*Exercise aim*. Give back exactly the lines of the entries below from the line with "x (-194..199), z" to the line with "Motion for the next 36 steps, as", inclusive, and only those.

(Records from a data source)
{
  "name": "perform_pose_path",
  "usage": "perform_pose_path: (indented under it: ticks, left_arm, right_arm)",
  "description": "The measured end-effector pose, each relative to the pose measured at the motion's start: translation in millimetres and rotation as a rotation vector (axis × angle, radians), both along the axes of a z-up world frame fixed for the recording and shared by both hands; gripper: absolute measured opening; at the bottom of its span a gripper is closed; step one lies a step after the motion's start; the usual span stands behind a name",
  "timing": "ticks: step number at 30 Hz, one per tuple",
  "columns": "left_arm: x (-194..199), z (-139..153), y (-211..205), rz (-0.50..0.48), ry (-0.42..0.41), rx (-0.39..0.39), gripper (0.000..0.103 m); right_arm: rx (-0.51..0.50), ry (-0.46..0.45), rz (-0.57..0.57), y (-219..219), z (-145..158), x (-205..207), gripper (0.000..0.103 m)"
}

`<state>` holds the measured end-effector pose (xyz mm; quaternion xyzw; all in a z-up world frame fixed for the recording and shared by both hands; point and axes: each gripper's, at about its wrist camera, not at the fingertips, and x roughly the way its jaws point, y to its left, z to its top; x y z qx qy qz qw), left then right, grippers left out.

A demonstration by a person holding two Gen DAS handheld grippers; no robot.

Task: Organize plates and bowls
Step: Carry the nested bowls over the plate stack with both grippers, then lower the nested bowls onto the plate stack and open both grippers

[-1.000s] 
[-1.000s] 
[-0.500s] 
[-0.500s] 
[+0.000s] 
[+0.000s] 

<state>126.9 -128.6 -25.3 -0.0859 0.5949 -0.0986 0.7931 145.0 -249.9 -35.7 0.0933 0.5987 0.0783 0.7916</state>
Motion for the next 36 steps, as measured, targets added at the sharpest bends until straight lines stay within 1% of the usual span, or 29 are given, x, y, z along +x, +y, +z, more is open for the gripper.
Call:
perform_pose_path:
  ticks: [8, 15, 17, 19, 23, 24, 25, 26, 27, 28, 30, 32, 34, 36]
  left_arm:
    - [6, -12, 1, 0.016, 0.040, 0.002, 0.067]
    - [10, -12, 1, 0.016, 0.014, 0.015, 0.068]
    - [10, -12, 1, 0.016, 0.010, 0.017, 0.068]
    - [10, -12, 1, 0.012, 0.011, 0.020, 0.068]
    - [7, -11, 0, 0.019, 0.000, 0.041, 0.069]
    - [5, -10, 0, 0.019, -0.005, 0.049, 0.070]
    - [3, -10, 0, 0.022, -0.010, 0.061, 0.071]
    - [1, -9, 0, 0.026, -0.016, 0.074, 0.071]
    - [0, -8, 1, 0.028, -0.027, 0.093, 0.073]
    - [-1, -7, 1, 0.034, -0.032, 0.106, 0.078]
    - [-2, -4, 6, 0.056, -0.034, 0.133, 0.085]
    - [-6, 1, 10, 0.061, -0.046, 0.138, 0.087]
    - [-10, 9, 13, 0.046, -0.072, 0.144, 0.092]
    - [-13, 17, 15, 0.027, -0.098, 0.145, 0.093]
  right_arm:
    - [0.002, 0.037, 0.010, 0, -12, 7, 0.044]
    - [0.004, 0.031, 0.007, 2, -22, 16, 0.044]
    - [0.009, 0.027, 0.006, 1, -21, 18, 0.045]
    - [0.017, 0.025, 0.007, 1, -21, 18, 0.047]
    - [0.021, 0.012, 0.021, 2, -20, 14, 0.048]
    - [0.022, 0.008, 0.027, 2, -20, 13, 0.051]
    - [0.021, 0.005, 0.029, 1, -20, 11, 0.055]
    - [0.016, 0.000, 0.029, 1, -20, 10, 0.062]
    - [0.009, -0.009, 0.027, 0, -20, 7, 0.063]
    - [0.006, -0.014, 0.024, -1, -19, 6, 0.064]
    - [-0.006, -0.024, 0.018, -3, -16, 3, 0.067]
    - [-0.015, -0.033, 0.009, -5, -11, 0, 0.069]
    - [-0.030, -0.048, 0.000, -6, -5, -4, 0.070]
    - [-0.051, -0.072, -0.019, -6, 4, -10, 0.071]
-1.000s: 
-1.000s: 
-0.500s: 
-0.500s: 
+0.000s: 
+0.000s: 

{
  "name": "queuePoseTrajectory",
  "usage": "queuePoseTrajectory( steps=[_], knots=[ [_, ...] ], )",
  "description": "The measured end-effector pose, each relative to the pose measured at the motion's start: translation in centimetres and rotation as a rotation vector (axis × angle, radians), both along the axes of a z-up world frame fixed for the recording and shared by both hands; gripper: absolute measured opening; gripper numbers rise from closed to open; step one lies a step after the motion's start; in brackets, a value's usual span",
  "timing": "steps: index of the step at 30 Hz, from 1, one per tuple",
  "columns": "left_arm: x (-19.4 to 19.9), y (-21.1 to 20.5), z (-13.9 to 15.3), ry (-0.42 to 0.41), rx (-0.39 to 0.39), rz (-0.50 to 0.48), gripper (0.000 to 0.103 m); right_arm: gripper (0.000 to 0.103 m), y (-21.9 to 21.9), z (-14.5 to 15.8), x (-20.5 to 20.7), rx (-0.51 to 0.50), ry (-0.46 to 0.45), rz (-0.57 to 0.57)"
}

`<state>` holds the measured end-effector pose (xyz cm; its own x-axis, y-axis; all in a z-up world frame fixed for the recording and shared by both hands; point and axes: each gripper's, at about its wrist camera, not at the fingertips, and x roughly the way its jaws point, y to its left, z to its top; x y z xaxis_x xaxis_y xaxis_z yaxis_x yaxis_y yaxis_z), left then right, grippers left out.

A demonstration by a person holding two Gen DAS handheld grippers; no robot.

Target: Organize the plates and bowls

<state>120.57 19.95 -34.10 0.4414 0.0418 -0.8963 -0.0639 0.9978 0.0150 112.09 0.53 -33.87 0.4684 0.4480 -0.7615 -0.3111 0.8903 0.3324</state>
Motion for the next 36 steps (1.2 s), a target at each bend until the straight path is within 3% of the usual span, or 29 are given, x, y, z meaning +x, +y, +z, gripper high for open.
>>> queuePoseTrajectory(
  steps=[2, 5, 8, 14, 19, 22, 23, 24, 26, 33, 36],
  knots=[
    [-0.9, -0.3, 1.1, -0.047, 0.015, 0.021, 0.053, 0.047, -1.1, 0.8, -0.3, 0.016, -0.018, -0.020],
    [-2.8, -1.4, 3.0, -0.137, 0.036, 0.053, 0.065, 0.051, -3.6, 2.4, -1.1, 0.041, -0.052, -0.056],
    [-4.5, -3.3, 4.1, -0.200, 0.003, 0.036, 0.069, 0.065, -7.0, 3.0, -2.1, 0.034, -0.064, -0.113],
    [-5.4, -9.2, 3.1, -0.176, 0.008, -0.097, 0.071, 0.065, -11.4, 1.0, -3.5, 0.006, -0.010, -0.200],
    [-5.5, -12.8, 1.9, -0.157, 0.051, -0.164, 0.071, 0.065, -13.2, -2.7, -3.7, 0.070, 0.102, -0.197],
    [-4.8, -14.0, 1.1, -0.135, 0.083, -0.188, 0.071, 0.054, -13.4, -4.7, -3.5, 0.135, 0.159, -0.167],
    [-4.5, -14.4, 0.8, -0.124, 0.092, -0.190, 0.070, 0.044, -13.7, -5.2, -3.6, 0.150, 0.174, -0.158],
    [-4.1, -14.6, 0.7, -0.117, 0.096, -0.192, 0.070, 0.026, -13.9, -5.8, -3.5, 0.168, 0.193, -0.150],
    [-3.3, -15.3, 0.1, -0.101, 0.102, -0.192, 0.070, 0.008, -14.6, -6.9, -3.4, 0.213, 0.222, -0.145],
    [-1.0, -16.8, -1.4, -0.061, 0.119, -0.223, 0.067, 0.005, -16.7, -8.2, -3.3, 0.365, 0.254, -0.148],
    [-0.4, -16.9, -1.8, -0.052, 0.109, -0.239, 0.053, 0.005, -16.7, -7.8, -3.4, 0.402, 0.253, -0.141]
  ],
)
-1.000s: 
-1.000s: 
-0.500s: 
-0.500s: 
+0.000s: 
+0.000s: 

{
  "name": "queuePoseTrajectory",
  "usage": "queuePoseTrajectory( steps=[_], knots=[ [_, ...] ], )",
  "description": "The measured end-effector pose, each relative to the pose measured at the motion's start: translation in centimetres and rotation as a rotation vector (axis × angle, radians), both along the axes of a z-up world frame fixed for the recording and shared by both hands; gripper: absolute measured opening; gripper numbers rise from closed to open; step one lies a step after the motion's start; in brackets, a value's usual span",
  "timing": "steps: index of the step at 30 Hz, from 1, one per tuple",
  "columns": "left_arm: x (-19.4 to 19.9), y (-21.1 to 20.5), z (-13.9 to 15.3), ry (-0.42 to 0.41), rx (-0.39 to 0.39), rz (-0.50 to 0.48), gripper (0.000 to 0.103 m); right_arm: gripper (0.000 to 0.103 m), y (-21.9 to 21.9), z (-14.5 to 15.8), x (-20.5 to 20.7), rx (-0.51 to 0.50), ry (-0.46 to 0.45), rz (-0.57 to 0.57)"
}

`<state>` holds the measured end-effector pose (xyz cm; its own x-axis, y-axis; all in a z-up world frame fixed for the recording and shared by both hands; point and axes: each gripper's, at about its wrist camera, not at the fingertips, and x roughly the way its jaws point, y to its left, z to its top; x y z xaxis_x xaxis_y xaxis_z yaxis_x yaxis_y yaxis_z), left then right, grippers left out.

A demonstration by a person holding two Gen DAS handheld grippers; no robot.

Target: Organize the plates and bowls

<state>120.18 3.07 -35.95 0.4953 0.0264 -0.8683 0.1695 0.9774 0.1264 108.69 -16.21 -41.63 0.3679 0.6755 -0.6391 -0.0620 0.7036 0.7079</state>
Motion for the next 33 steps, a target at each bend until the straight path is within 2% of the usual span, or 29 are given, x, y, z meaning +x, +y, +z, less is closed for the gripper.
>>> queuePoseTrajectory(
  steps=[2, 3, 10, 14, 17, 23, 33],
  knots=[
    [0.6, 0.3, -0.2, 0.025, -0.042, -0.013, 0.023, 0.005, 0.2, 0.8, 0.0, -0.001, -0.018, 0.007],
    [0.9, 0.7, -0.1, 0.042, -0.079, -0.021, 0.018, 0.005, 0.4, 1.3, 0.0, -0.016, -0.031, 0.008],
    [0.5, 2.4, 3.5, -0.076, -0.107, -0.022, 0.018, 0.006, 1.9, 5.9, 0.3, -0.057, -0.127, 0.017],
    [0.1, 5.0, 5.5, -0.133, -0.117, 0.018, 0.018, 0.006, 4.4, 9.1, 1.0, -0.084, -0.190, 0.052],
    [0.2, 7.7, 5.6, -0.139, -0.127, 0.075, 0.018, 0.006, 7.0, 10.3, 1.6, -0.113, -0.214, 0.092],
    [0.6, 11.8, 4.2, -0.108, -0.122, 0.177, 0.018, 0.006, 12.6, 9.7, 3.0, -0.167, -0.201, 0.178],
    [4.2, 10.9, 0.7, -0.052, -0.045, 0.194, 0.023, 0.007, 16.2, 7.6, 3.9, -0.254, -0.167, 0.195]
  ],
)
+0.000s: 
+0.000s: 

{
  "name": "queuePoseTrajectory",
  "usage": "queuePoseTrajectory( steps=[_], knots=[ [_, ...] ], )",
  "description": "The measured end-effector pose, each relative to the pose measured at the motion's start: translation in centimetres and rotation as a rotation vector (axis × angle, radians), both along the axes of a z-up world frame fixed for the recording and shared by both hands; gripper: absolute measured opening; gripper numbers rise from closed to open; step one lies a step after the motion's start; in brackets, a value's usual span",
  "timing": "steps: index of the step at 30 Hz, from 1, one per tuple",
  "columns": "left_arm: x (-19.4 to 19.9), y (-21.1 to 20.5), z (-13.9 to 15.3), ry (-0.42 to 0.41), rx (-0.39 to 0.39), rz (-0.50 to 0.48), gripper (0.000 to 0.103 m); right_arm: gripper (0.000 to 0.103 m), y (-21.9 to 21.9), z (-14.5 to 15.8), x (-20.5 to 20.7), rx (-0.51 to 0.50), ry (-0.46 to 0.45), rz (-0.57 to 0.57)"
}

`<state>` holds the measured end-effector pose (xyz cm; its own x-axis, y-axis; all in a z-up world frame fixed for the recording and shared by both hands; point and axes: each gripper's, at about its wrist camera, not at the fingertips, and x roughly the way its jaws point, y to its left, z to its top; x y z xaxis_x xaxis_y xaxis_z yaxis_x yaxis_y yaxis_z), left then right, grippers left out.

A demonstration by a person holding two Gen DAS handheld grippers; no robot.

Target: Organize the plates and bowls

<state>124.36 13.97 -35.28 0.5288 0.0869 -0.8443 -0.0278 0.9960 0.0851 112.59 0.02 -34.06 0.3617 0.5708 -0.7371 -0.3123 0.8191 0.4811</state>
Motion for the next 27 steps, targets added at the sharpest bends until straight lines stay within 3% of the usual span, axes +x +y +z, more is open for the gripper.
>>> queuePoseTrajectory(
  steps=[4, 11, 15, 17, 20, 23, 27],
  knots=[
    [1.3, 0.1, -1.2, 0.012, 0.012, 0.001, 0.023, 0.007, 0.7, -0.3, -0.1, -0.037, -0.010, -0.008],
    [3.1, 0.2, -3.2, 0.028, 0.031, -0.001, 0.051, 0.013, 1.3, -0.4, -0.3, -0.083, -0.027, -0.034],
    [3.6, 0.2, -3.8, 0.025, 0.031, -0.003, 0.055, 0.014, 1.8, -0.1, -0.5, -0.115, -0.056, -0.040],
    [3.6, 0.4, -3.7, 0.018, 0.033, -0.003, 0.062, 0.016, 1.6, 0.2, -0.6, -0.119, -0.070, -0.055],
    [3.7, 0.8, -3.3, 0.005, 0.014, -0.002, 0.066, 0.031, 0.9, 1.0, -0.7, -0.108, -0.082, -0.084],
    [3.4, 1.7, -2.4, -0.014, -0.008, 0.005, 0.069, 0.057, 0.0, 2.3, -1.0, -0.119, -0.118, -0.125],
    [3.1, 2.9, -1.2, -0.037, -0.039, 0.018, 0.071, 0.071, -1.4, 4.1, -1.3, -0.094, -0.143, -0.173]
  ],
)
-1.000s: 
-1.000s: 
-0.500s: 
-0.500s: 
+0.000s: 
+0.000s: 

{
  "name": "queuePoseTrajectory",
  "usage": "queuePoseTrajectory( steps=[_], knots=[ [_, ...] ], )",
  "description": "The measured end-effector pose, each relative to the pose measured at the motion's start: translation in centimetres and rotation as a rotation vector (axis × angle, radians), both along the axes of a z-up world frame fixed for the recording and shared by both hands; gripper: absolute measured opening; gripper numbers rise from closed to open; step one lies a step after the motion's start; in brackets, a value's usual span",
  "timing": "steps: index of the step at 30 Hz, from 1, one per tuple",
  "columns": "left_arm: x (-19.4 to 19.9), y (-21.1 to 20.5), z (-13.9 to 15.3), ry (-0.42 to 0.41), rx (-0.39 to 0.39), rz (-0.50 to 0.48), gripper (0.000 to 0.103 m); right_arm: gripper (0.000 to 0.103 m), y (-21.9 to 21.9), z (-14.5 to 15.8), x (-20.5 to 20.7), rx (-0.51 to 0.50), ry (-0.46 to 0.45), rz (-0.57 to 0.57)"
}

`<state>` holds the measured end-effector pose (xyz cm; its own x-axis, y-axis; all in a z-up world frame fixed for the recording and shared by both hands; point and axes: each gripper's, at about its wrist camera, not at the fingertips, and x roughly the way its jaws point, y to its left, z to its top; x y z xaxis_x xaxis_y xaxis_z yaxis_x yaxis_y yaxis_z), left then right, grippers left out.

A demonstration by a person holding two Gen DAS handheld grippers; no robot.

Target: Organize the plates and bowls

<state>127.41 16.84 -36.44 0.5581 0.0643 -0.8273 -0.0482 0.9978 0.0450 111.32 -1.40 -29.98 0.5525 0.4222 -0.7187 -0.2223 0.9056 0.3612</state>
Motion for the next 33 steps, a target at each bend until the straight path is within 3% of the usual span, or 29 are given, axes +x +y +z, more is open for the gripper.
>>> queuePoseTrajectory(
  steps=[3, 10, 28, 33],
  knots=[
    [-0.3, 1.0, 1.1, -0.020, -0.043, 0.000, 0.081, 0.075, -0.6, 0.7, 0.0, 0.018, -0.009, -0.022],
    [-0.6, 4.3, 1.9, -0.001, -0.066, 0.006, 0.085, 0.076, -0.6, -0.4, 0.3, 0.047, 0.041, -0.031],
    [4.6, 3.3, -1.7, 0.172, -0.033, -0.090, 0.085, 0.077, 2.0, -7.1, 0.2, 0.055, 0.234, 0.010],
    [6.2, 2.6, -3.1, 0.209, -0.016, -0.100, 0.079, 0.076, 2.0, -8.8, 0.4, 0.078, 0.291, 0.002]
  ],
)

*Worked solution*.
  "columns": "left_arm: x (-194..199), z (-139..153), y (-211..205), rz (-0.50..0.48), ry (-0.42..0.41), rx (-0.39..0.39), gripper (0.000..0.103 m); right_arm: rx (-0.51..0.50), ry (-0.46..0.45), rz (-0.57..0.57), y (-219..219), z (-145..158), x (-205..207), gripper (0.000..0.103 m)"
}

`<state>` holds the measured end-effector pose (xyz mm; quaternion xyzw; all in a z-up world frame fixed for the recording and shared by both hands; point and axes: each gripper's, at about its wrist camera, not at the fingertips, and x roughly the way its jaws point, y to its left, z to its top; x y z qx qy qz qw), left then right, grippers left out.

A demonstration by a person holding two Gen DAS handheld grippers; no robot.

Task: Organize plates and bowls
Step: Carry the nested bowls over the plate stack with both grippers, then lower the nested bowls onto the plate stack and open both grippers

[-1.000s] 
[-1.000s] 
[-0.500s] 
[-0.500s] 
[+0.000s] 
[+0.000s] 

<state>126.9 -128.6 -25.3 -0.0859 0.5949 -0.0986 0.7931 145.0 -249.9 -35.7 0.0933 0.5987 0.0783 0.7916</state>
Motion for the next 36 steps, as measured, targets added at the sharpest bends until straight lines stay within 1% of the usual span, or 29 are given, x, y, z along +x, +y, +z, more is open for the gripper.

No more is needed to finish this exercise.